Read more about the approach in the paper and accompanying blog post

This is a simple tutorial for downloading and running the models used for neuron segmentation and synapse detection. This tutorial is currently pretty minimal, but will be extended/improved in the coming weeks. Additionally, all experimental code (including post-processing and analysis) will be released in a separate repository.

We uploaded data to a publically accessible s3 bucket via aws open data. More details on the bucket contents can be seen in this repository

The reconstruction pipeline consists of 5 models:

1. barcode signal enhancement
2. affinities + LSDs
3. uniform embedding
4. barcode expression
5. synapse detection

This tutorial uses several different libraries for training/predicting/visualizing data including:

1. gunpowder
2. dacapo
3. volara
4. neuroglancer

Getting started

Pre-requisites

We highly recommend using a package manager. conda, virtualenv, or uv are all good examples. The instructions are created assuming usage of uv. Here are the installation instructions.

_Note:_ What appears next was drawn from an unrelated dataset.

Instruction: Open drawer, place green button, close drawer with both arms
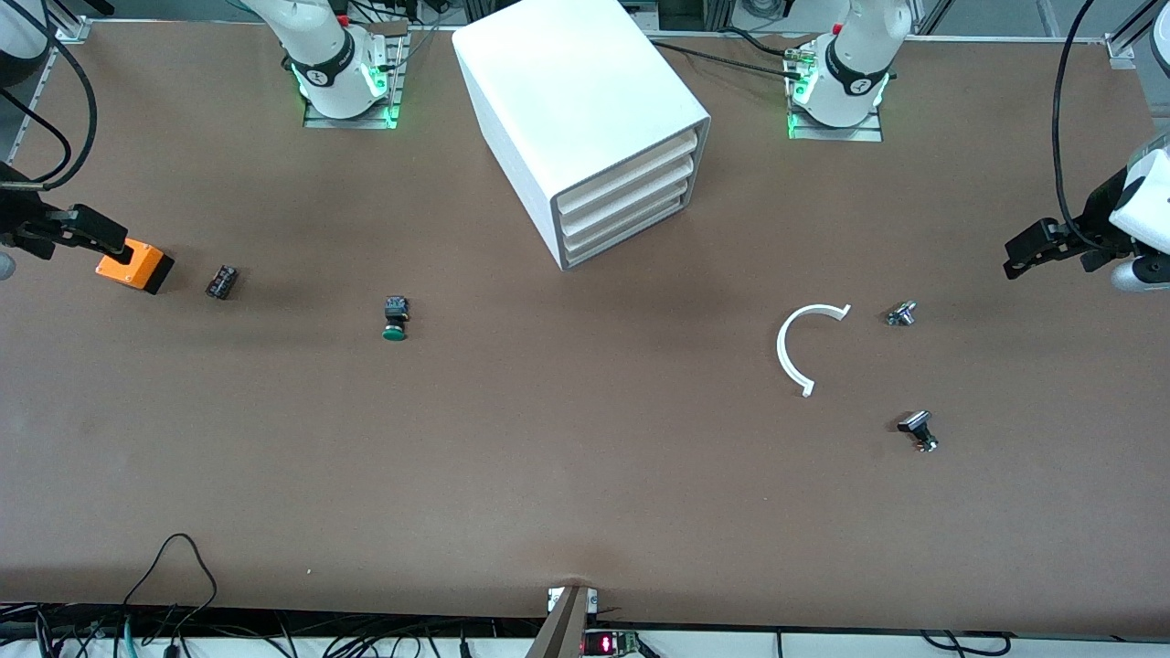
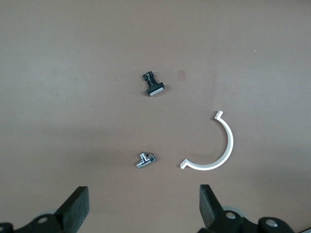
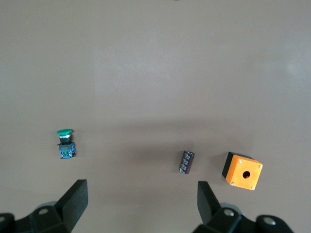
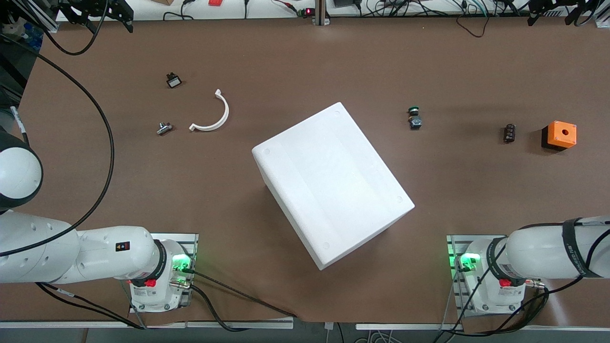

Tested on ubuntu 22.04 with an a6000 gpu. Assumes basic python an ML knowledge. For some useful tutorial with affinity/lsd models see this repo

---

1. clone this repo:

   git clone https://github.com/e11bio/prism_training.git
   cd prism_training/prism_training
   

2. download and consolidate example data

   cd data  # from script directory
   uv run download_data.py
   uv run consolidate_data.py
   cd ../  # revert to script directory (optional)
   

3. predict enhanced data (takes about 10 minutes on NVIDIA RTX 6000 gpu)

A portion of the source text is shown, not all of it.